# Your task
Excluding images, repeat the data exactly as given.

"""

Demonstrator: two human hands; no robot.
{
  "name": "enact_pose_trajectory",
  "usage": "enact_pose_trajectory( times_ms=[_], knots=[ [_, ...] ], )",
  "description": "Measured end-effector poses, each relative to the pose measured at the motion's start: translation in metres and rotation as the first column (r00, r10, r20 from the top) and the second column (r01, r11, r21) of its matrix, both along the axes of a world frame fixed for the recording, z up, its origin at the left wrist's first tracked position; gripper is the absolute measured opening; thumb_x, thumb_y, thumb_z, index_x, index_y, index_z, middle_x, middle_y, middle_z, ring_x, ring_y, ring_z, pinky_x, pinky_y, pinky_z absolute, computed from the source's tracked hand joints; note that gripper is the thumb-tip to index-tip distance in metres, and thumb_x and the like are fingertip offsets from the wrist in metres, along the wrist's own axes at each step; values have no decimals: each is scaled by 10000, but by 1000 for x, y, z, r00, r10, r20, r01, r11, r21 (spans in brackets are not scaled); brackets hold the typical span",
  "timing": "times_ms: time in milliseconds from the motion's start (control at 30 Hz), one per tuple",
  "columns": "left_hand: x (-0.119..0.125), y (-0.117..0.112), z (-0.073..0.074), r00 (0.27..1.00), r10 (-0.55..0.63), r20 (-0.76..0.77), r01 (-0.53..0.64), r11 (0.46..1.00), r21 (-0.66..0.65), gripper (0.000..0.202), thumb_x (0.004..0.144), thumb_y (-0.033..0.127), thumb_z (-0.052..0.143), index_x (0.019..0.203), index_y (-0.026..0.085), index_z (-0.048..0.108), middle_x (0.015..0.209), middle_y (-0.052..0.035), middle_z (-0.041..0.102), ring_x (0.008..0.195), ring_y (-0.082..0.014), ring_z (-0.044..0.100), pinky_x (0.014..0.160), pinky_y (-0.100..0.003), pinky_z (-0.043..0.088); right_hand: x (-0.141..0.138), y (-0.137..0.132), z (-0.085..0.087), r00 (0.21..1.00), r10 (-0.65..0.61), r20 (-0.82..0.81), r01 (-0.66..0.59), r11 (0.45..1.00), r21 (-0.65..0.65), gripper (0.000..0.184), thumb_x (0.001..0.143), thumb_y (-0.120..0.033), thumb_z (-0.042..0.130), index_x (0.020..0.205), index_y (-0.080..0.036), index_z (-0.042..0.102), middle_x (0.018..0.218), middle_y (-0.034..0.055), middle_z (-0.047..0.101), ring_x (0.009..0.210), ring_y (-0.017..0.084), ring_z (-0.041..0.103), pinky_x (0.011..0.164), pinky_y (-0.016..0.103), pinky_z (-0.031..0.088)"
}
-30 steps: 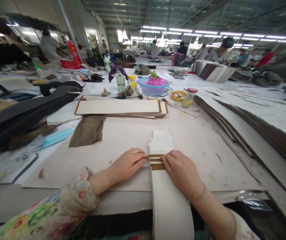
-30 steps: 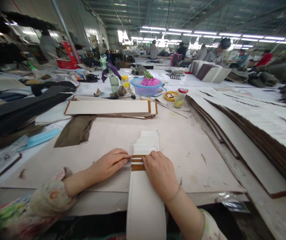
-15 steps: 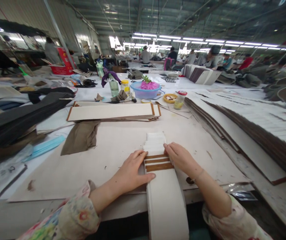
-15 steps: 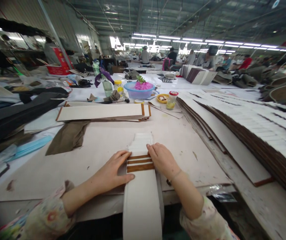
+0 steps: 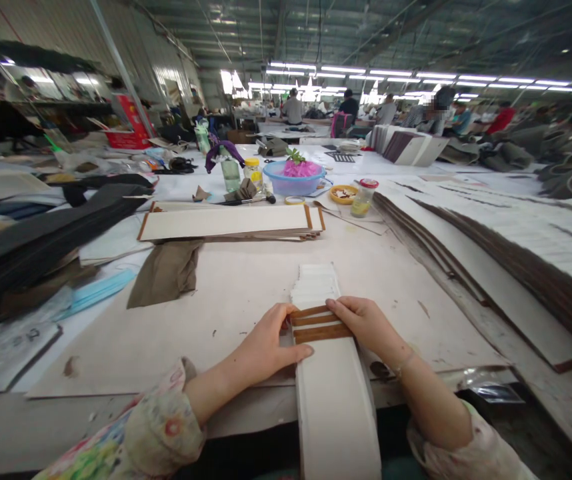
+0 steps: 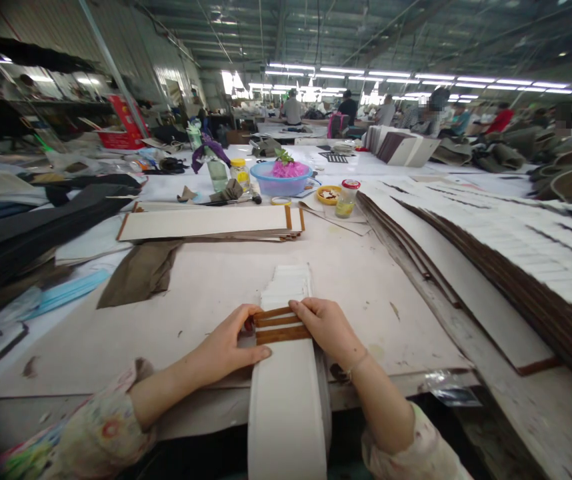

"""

# Answer
Demonstrator: two human hands; no robot.
{
  "name": "enact_pose_trajectory",
  "usage": "enact_pose_trajectory( times_ms=[_], knots=[ [_, ...] ], )",
  "description": "Measured end-effector poses, each relative to the pose measured at the motion's start: translation in metres and rotation as the first column (r00, r10, r20 from the top) and the second column (r01, r11, r21) of its matrix, both along the axes of a world frame fixed for the recording, z up, its origin at the left wrist's first tracked position; gripper is the absolute measured opening; thumb_x, thumb_y, thumb_z, index_x, index_y, index_z, middle_x, middle_y, middle_z, ring_x, ring_y, ring_z, pinky_x, pinky_y, pinky_z absolute, computed from the source's tracked hand joints; note that gripper is the thumb-tip to index-tip distance in metres, and thumb_x and the like are fingertip offsets from the wrist in metres, along the wrist's own axes at each step; values have no decimals: each is scaled by 10000, but by 1000 for x, y, z, r00, r10, r20, r01, r11, r21 (spans in brackets are not scaled); brackets hold the typical span",
  "timing": "times_ms: time in milliseconds from the motion's start (control at 30 Hz), one per tuple",
  "columns": "left_hand: x (-0.119..0.125), y (-0.117..0.112), z (-0.073..0.074), r00 (0.27..1.00), r10 (-0.55..0.63), r20 (-0.76..0.77), r01 (-0.53..0.64), r11 (0.46..1.00), r21 (-0.66..0.65), gripper (0.000..0.202), thumb_x (0.004..0.144), thumb_y (-0.033..0.127), thumb_z (-0.052..0.143), index_x (0.019..0.203), index_y (-0.026..0.085), index_z (-0.048..0.108), middle_x (0.015..0.209), middle_y (-0.052..0.035), middle_z (-0.041..0.102), ring_x (0.008..0.195), ring_y (-0.082..0.014), ring_z (-0.044..0.100), pinky_x (0.014..0.160), pinky_y (-0.100..0.003), pinky_z (-0.043..0.088); right_hand: x (-0.141..0.138), y (-0.137..0.132), z (-0.085..0.087), r00 (0.21..1.00), r10 (-0.65..0.61), r20 (-0.82..0.81), r01 (-0.66..0.59), r11 (0.45..1.00), r21 (-0.65..0.65), gripper (0.000..0.184), thumb_x (0.001..0.143), thumb_y (-0.120..0.033), thumb_z (-0.042..0.130), index_x (0.020..0.205), index_y (-0.080..0.036), index_z (-0.042..0.102), middle_x (0.018..0.218), middle_y (-0.034..0.055), middle_z (-0.047..0.101), ring_x (0.009..0.210), ring_y (-0.017..0.084), ring_z (-0.041..0.103), pinky_x (0.011..0.164), pinky_y (-0.016..0.103), pinky_z (-0.031..0.088)"
}
-30 steps: 
-30 steps: 
-15 steps: 
-15 steps: 
+0 steps: 
+0 steps: 

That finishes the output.